The boys are away this weekend, so I'm planning to have the sun garden edged and filled with soil; connect the pipes from soakwell to downpipe in Aiden's garden and backfill the hole; start digging out the dead letterbox area in preparation for the rock garden I have planned; and I may even get around to levering the stump out of Aiden's section so I can get his pond and fountain sorted out. The brilliant thing about Clarkson is that the whole coast is built upon a sandstone base, so large rocks can be found in the bushlands near any of the main roads, where the excavators have simply tipped them away from the road site and left them. It's simply a matter of spotting one in the size you need, throwing (grunting with effort as you lift the bastard over the edge of the boot, letting go, and collapsing) it in the boot, and bringing it home. The rock garden is going to need a bunch of large stones for its initial layer, so this is a definite (and infintely cheaper than a garden centre) plus.

You may have noticed that with the onset of spring, I'm getting in touch with my inner gardener again... Luscious certainly has. For no reason at all she came home last night and presented me with a nice, thick, browseable book on Australian garden styles and plants. We have a Christmas family do at our place on the weekend before Brianmas this year, so I've set that as my deadline to have the entire front and back gardens set up as I want them. The advent of clear days is giving me the opportunity to really see the change in possibilities for the crappy, ignored-and-ugly gardens the last owner had left us when we moved in. It'll be good to see them how they should be. I'm spending mass hours out there at the moment, and finish each weekend in a heck of a lot of pain, but the results will be worth it.

Which reminds me, I really have to ring the chiropractor today and make an appointment for next week :)

Song of the moment: Marseille The Angels

6 comments:

Fe said...

I believe that betaBlogger (in the process of being rolled out) includes tags. Otherwise somewhere I saw how to use technorati to insert tags. I'm not sure where it was (I think on one of the homeschooling blogs, not sure if I could find it again).

Anonymous said...

I thought 'Fade' was a very impressive story. Glad to see you get some good reviews for it.

Unknown said...

Thanks, Fe. I had a quick scroll through Technorati when I set it up, butc ertainly not an exhaustive one. I'll have another look over the weekend. I'm a fair mug at this game, so it's a matter of baby steps all the way :)

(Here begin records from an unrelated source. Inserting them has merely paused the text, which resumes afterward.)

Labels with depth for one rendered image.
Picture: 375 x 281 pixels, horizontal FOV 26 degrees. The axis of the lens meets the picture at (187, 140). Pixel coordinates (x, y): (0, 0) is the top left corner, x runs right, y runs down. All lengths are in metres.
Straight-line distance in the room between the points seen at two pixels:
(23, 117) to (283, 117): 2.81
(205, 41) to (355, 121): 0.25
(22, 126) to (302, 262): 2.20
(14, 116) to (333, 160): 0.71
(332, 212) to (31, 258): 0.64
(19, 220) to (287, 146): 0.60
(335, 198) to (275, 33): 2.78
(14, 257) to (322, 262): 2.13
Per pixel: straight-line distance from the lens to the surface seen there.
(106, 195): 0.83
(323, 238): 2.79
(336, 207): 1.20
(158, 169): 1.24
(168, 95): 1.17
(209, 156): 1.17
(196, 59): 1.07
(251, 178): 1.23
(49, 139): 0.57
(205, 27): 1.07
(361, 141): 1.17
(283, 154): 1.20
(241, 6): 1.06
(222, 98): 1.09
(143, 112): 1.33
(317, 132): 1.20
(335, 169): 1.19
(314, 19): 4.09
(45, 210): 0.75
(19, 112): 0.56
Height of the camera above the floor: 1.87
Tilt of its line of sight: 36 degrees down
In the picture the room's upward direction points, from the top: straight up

Thanks for the kind words about the story, Carol. And it's good to hear you're getting words of your own down, too. You don't write enough! (Oh yeah, I can harp on a point with the best of 'em...)

Sean Lindsay said...

Blogger is testing a beta version which includes tags on each post. I think Technorati's tags feature is for the blog, not each post.

Unknown said...

I've found an online tag creator, which is cool and easy to use. I've posted about it now, and tagged it, for I'm just Mister Blog now, baby.....

It's okay, my ego will settle down in a second. It's just not quite used to being good at something :)

Simon Haynes said...

Good to see these comments active at last ;-)
You realise if you join Technorati there's yet another thing to fret over online? Yes, ranking envy.